**What you need to do:** Search the records for "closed" and copy each line that holds it.
= = = = = = =
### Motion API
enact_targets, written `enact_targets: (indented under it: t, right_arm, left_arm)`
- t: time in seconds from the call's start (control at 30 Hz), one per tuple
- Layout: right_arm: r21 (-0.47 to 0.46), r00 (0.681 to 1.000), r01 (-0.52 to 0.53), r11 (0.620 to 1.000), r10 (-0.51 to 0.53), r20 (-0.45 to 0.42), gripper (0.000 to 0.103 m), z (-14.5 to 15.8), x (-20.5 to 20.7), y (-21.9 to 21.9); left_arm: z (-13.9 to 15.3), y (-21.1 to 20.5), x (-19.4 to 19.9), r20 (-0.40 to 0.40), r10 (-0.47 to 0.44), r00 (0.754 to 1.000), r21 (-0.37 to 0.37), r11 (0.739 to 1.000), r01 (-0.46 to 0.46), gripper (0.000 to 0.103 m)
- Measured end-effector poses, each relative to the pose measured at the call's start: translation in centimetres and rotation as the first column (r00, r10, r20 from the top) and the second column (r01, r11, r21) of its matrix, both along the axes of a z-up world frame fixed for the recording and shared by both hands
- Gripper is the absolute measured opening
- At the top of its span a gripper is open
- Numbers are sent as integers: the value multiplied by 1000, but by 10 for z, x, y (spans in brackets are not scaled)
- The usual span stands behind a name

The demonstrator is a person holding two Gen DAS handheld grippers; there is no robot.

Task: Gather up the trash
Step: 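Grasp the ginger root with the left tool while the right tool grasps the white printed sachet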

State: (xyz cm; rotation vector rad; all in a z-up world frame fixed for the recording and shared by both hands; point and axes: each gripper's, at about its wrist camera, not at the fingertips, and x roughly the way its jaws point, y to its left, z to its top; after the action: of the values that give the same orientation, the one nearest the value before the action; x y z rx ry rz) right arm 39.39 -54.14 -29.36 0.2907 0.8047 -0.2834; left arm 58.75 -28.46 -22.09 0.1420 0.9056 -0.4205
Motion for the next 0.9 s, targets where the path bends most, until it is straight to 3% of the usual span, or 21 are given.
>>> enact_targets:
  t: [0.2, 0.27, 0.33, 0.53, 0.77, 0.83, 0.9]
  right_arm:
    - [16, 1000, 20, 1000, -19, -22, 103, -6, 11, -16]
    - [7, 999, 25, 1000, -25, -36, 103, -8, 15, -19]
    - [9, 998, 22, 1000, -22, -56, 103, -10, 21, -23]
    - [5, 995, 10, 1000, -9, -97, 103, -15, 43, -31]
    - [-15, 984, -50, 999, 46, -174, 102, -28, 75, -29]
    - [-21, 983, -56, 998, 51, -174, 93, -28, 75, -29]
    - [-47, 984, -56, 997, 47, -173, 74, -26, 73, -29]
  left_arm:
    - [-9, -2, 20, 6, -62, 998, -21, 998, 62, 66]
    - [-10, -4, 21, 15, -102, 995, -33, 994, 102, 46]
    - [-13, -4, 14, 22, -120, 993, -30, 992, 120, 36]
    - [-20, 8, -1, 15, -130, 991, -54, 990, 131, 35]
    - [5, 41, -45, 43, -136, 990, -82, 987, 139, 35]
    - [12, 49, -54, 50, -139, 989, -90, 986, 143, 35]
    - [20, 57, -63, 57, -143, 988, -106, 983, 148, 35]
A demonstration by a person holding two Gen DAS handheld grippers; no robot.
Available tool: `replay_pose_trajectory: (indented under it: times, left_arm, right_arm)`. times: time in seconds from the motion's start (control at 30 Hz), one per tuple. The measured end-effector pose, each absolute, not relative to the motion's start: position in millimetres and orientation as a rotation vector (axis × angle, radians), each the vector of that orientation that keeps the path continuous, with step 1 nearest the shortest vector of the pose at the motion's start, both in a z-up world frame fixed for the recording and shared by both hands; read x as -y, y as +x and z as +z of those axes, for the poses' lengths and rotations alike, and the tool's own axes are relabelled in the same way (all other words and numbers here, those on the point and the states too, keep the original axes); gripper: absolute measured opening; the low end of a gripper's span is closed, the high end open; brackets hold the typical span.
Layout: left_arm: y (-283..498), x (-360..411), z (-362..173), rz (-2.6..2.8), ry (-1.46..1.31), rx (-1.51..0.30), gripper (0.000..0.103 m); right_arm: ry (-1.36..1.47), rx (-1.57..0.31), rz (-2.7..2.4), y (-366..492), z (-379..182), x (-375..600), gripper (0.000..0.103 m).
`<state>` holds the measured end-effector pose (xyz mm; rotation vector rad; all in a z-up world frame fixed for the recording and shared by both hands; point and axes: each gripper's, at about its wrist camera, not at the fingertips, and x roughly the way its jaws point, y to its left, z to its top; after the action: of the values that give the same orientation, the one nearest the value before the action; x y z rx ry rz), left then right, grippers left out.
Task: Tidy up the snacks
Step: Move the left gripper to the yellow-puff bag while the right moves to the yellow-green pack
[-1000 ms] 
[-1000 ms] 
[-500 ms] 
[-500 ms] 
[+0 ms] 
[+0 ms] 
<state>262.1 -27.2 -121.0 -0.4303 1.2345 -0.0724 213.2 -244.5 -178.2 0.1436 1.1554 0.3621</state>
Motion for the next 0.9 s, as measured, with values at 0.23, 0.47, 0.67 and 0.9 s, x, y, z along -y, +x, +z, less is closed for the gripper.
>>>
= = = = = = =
**Expected answer:**
Available tool: `replay_pose_trajectory: (indented under it: times, left_arm, right_arm)`. times: time in seconds from the motion's start (control at 30 Hz), one per tuple. The measured end-effector pose, each absolute, not relative to the motion's start: position in millimetres and orientation as a rotation vector (axis × angle, radians), each the vector of that orientation that keeps the path continuous, with step 1 nearest the shortest vector of the pose at the motion's start, both in a z-up world frame fixed for the recording and shared by both hands; read x as -y, y as +x and z as +z of those axes, for the poses' lengths and rotations alike, and the tool's own axes are relabelled in the same way (all other words and numbers here, those on the point and the states too, keep the original axes); gripper: absolute measured opening; the low end of a gripper's span is closed, the high end open; brackets hold the typical span.
Motion for the next 0.9 s, as measured, with values at 0.23, 0.47, 0.67 and 0.9 s, x, y, z along -y, +x, +z, less is closed for the gripper.

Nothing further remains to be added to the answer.